In the entries below, begin at the line that has "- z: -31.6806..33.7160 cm" and stop after the line that has "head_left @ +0"; output those lines exactly, leaving out pictures.
────
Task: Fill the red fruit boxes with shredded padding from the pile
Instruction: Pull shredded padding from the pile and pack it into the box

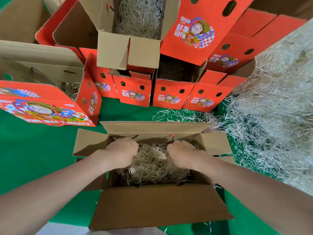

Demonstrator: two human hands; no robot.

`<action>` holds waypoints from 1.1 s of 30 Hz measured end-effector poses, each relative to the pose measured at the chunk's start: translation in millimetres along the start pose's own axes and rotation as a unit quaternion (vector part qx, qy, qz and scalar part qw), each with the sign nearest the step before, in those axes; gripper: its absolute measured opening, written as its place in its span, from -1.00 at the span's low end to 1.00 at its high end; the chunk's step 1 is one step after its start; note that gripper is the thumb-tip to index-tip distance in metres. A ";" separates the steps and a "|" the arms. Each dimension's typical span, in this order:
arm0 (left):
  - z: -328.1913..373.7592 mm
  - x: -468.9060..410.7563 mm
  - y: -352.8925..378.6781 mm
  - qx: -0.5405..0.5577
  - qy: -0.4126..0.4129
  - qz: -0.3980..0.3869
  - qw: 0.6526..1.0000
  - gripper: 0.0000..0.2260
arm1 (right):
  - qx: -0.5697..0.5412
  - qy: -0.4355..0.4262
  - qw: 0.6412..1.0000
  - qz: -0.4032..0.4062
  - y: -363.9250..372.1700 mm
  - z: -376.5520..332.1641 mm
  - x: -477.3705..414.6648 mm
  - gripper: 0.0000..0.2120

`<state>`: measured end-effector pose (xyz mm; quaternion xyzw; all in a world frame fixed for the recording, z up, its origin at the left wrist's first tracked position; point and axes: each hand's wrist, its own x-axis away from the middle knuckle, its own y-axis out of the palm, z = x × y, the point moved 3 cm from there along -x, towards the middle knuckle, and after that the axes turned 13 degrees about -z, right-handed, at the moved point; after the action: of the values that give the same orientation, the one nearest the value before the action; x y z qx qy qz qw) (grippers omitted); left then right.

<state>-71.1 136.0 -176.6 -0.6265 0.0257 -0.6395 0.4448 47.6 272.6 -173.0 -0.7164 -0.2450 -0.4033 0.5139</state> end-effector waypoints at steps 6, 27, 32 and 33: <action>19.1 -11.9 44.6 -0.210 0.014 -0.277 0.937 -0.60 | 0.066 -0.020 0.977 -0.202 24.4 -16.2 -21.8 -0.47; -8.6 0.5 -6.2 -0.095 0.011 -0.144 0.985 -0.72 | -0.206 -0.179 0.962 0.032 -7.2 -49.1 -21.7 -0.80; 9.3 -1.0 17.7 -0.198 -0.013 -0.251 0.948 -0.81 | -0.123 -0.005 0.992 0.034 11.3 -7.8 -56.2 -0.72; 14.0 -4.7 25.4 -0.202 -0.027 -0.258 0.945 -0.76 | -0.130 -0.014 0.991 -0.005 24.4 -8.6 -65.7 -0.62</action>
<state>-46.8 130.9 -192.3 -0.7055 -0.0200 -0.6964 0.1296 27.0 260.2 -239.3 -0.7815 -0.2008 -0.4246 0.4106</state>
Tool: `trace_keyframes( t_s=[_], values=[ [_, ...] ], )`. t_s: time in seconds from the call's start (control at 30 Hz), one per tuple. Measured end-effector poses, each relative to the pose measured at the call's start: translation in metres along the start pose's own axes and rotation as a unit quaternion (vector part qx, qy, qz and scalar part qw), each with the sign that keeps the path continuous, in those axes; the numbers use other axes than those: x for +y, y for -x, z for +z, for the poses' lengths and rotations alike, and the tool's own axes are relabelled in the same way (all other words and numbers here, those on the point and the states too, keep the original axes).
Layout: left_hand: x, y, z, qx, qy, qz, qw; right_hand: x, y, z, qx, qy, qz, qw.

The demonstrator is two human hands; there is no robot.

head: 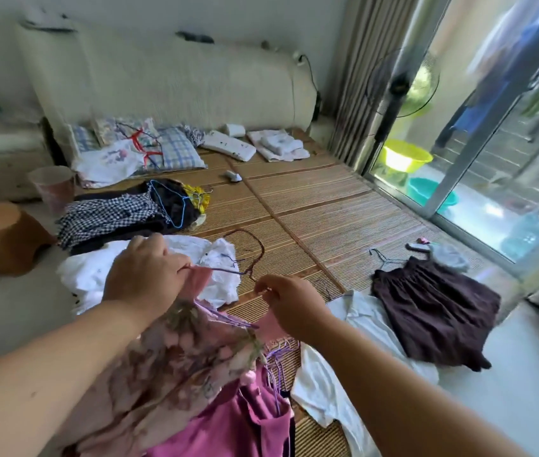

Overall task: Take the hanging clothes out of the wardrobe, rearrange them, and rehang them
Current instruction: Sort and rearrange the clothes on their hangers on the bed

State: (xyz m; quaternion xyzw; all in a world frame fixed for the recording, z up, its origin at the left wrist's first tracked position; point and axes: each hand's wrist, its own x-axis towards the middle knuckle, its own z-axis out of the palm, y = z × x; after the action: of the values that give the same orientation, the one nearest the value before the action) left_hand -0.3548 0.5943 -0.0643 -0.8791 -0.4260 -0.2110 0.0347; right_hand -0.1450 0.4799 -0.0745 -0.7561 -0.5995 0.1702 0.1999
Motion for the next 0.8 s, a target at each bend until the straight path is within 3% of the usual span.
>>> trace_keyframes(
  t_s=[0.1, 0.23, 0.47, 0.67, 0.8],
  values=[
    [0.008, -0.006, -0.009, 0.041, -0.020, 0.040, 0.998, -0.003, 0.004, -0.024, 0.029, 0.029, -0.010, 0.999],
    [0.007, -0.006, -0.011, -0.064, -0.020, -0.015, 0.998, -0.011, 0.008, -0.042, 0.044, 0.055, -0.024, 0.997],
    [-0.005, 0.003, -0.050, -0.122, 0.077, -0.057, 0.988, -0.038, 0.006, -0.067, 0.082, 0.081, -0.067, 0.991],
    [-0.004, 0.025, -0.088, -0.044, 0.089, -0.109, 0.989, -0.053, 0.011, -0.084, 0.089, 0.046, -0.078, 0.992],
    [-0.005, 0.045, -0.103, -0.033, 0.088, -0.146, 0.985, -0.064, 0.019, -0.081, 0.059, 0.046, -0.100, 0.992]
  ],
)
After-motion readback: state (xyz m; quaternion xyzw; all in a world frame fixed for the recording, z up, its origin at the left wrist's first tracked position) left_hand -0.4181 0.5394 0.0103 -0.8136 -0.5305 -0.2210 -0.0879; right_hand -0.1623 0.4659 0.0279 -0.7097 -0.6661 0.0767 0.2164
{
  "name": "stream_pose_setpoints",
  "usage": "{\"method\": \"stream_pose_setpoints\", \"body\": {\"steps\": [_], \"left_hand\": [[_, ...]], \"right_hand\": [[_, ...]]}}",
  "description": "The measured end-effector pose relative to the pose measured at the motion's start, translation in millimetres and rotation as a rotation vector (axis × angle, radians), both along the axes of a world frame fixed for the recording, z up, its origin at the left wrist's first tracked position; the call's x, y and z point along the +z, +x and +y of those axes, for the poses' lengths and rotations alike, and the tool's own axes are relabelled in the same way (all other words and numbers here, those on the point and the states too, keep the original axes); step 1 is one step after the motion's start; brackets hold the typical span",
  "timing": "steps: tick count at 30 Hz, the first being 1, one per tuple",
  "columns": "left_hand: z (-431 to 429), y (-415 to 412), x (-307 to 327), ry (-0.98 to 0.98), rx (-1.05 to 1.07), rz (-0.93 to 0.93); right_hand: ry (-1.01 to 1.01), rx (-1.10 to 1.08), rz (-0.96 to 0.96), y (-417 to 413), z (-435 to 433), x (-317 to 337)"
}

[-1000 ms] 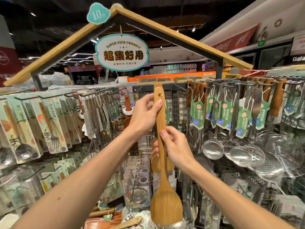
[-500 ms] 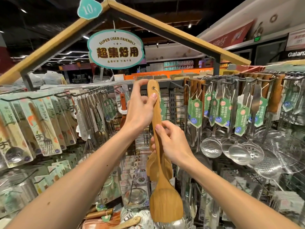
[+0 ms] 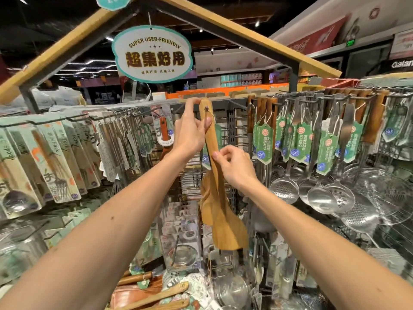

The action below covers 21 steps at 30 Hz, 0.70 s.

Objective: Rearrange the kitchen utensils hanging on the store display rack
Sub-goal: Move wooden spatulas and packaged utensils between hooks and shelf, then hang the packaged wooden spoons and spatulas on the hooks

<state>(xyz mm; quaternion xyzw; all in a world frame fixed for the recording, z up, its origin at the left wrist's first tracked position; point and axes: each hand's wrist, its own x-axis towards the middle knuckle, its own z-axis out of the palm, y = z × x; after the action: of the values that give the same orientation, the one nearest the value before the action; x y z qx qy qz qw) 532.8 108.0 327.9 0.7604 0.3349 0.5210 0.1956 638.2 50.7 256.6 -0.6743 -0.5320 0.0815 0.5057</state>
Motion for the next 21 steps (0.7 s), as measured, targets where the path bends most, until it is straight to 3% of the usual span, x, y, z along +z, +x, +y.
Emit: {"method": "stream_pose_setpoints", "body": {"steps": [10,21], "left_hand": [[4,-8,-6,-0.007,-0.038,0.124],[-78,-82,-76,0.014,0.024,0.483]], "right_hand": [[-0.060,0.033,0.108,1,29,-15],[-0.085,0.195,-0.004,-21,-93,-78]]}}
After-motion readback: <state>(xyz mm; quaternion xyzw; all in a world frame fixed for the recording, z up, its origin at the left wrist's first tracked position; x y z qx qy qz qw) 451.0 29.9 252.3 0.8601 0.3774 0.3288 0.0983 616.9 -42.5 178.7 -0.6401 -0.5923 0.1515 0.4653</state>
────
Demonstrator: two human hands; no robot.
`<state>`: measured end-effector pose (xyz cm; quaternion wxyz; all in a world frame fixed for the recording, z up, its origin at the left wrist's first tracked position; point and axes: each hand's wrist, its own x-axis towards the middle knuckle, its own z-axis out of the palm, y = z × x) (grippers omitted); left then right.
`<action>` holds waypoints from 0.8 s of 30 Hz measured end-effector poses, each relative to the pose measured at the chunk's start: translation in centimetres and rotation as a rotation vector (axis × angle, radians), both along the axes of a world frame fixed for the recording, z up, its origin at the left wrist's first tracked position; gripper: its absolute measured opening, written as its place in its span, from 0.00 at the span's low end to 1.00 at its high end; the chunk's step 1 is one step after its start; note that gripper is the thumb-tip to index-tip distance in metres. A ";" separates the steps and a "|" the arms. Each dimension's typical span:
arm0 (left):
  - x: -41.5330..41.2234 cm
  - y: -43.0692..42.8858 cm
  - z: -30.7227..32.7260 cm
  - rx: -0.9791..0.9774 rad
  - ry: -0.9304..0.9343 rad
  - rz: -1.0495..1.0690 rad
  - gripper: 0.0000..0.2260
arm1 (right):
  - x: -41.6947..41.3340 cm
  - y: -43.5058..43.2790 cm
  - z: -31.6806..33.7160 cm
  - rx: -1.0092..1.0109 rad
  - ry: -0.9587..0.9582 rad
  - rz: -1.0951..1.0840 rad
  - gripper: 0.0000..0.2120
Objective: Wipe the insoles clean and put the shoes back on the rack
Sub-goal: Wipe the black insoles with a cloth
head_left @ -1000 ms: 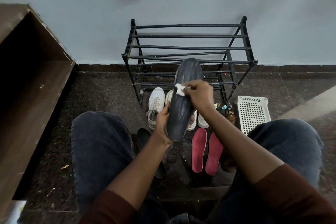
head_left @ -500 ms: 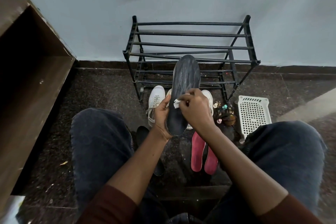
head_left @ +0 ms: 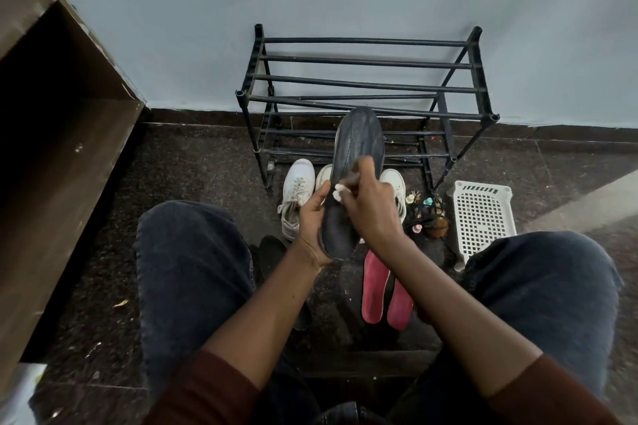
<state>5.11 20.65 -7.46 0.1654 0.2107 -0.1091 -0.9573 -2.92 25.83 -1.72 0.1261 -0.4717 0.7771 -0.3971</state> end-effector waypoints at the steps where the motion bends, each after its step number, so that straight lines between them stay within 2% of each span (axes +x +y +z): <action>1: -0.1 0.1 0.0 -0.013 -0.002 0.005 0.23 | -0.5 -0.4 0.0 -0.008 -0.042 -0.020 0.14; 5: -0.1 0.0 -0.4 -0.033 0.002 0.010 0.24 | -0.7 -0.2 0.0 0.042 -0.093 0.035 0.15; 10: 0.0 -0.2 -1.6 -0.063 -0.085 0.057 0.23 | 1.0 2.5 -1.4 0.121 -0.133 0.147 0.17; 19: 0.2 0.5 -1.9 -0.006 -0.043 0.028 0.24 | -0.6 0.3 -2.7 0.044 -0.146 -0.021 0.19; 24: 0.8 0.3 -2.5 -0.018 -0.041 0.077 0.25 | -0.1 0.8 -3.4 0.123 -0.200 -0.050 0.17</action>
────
REPLY TO THE EXERCISE:
  - z: -31.6806..33.7160 cm
  - rx: -1.0092..1.0109 rad
  - ry: -0.9587..0.9582 rad
  - rz: -1.0951..1.0840 rad
  - gripper: 0.0000..0.2120
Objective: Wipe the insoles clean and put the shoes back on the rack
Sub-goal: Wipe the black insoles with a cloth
head_left @ -1000 ms: 
head_left @ -500 ms: 
head_left @ +0 ms: 

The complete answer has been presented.